- **Problem**: Pick out the lines below with "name" and list them.

- **Source material**:
•••
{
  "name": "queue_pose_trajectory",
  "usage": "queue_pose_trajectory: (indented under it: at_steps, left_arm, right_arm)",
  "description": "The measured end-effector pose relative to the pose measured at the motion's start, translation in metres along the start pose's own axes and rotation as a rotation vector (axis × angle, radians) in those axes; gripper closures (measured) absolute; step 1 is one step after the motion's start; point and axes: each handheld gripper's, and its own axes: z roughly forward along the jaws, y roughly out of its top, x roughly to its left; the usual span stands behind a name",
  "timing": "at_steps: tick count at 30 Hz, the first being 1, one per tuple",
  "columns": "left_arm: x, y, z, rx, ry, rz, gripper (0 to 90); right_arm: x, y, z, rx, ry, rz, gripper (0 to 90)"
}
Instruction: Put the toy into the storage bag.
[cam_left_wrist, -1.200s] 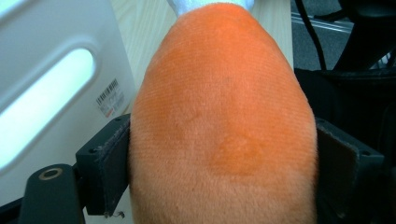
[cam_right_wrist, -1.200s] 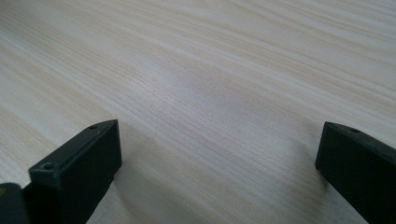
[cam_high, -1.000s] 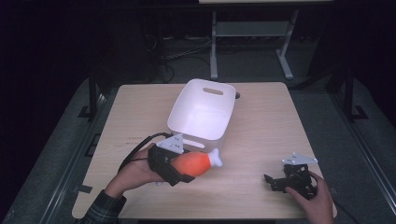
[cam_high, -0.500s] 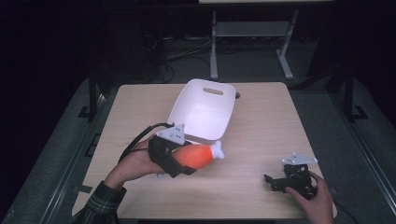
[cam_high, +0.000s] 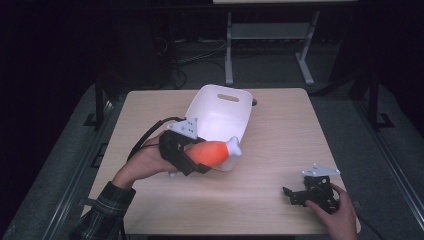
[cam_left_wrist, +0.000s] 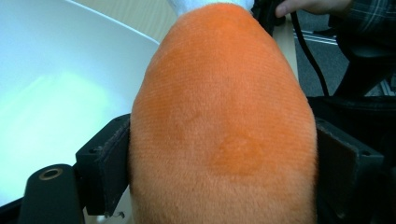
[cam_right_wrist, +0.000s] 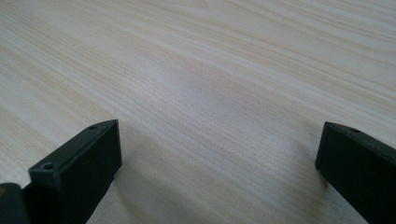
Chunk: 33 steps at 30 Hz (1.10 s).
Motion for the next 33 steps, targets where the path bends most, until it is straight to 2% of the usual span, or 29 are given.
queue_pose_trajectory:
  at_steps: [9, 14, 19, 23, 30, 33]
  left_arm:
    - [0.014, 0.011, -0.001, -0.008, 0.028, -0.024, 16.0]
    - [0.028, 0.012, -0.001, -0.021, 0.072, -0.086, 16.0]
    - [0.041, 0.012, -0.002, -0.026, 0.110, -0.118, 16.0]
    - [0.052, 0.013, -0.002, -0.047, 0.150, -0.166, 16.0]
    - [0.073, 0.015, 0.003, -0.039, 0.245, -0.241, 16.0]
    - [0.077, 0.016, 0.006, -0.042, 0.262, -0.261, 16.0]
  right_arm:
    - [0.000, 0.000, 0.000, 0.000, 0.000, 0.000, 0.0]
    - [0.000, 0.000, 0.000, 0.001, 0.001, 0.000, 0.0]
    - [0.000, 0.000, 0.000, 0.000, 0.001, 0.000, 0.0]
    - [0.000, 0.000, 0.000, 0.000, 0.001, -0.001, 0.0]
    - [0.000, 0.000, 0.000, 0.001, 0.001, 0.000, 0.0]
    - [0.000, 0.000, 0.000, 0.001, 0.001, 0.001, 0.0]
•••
- **Answer for the task**:
  "name": "queue_pose_trajectory",
  "description": "The measured end-effector pose relative to the pose measured at the motion's start, translation in metres along the start pose's own axes and rotation as a rotation vector (axis × angle, radians) in those axes; gripper closures (measured) absolute; step 1 is one step after the motion's start; point and axes: each handheld gripper's, and its own axes: z roughly forward along the jaws, y roughly out of its top, x roughly to its left; the usual span stands behind a name",

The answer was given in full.